→ Task requirements:
Take the entries that follow and return exactly the lines from the one holding "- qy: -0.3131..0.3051" through the one holding "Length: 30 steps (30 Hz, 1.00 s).", both included. Nothing else is needed.

Records contained in a dataset:
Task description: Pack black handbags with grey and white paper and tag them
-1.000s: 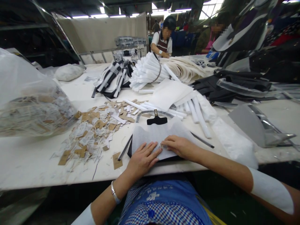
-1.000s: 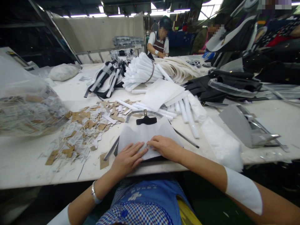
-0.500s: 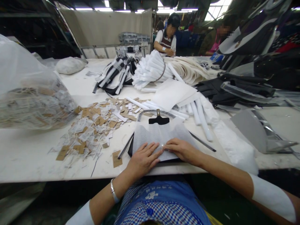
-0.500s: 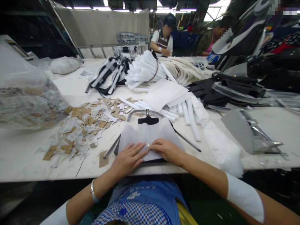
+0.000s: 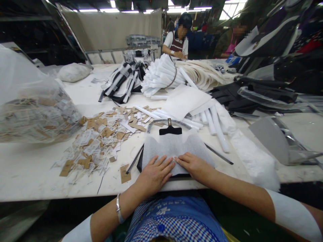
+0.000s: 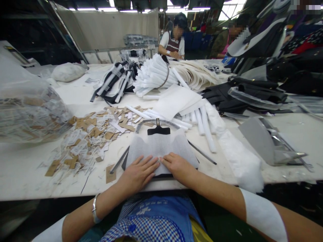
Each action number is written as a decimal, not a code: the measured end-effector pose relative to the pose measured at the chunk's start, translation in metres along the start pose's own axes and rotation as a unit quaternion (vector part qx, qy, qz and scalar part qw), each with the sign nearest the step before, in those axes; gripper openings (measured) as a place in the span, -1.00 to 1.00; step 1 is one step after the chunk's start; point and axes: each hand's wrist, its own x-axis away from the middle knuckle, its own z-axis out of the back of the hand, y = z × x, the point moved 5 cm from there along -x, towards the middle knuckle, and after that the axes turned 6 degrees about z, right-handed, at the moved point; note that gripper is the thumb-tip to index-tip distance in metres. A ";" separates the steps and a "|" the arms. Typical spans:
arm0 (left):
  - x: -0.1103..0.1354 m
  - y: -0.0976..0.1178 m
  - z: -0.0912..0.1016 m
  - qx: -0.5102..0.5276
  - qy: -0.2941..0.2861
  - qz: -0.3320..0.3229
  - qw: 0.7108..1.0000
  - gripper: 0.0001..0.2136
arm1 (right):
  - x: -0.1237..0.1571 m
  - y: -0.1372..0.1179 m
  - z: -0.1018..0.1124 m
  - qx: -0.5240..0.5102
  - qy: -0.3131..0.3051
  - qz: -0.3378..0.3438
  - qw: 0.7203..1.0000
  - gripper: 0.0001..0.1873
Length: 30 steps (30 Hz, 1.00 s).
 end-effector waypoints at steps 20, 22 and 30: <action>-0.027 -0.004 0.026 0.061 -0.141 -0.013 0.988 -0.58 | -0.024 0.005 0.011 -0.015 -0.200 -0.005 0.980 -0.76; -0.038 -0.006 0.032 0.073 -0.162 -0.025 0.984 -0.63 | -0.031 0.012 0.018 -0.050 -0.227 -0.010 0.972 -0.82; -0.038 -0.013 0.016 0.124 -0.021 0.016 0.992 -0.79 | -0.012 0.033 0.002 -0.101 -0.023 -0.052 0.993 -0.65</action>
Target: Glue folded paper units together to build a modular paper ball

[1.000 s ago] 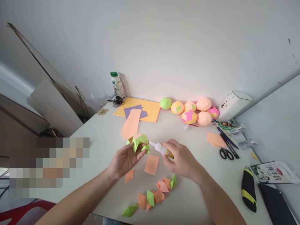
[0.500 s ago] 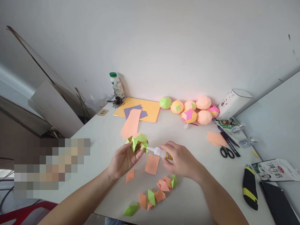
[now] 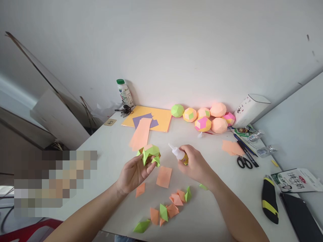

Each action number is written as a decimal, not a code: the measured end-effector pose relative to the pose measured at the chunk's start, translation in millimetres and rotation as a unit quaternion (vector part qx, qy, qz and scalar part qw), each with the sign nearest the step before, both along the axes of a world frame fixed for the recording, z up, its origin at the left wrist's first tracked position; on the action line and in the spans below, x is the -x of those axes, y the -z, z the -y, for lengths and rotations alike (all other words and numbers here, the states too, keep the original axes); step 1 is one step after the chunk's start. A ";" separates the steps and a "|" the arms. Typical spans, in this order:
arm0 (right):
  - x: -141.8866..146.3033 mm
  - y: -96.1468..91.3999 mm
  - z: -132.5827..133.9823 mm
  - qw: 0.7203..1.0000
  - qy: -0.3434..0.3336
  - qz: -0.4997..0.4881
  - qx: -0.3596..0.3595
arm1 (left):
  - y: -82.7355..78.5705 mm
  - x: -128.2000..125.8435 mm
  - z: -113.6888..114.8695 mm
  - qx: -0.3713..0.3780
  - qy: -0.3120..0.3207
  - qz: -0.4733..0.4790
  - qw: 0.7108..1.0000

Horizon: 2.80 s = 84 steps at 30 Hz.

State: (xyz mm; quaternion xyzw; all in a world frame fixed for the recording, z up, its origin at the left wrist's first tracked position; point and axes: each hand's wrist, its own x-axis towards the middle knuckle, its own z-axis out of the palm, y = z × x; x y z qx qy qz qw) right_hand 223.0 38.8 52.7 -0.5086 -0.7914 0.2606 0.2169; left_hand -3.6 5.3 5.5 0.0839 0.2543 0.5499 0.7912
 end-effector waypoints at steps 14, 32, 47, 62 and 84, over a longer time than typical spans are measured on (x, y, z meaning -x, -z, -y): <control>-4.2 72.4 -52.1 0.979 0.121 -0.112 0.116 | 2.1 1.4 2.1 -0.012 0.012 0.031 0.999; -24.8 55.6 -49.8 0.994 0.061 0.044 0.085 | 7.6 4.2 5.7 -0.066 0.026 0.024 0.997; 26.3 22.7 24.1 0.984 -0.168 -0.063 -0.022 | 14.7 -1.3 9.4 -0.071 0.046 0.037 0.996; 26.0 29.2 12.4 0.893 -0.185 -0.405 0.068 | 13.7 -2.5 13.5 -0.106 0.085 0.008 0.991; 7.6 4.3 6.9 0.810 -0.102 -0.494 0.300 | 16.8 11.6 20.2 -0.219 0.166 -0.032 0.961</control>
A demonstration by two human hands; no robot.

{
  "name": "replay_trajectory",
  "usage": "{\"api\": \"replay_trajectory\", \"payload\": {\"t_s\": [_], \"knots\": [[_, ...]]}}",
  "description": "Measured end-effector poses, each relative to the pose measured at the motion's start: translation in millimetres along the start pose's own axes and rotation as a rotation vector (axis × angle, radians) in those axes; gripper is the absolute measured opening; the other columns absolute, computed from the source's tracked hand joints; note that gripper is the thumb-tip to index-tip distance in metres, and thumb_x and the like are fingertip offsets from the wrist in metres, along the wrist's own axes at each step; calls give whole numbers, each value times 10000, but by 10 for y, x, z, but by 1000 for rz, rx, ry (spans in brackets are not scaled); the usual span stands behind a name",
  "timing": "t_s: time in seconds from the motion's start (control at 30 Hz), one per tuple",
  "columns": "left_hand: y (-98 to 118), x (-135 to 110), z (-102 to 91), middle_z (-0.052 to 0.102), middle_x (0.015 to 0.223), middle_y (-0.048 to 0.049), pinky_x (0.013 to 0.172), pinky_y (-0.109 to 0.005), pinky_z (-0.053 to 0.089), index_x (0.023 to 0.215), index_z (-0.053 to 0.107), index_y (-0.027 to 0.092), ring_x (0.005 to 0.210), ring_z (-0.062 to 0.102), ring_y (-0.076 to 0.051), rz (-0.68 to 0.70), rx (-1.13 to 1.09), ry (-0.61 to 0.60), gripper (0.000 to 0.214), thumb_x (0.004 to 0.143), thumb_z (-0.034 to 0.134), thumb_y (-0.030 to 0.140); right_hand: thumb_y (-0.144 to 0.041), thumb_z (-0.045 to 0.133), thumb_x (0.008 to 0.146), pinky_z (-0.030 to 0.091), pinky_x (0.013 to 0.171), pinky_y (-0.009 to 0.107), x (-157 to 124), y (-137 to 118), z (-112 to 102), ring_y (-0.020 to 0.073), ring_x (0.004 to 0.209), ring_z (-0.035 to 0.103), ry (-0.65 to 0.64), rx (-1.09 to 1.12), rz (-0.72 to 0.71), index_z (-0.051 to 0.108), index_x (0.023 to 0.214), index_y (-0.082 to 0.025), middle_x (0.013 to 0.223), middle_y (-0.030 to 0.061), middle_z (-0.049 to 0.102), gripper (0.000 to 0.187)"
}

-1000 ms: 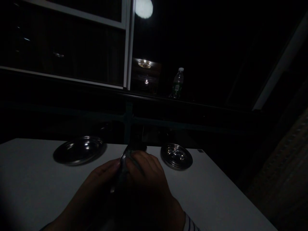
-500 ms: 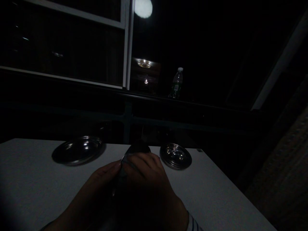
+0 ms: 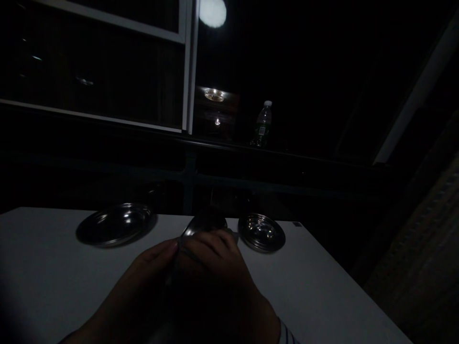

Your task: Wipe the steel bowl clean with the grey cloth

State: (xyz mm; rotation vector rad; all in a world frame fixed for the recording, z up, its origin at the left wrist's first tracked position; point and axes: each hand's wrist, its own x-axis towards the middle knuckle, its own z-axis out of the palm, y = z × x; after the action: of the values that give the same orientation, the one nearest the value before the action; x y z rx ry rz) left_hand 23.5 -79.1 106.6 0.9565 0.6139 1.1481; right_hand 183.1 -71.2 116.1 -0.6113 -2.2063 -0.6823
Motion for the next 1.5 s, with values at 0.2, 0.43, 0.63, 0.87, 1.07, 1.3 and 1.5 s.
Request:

→ Output of the task:
  - qy: -0.3131..0.3051
  - qz: -0.3378..0.3438
  - qw: 0.7203..1.0000
  - gripper: 0.0001..0.1873
Length: 30 steps (30 Hz, 1.00 s).

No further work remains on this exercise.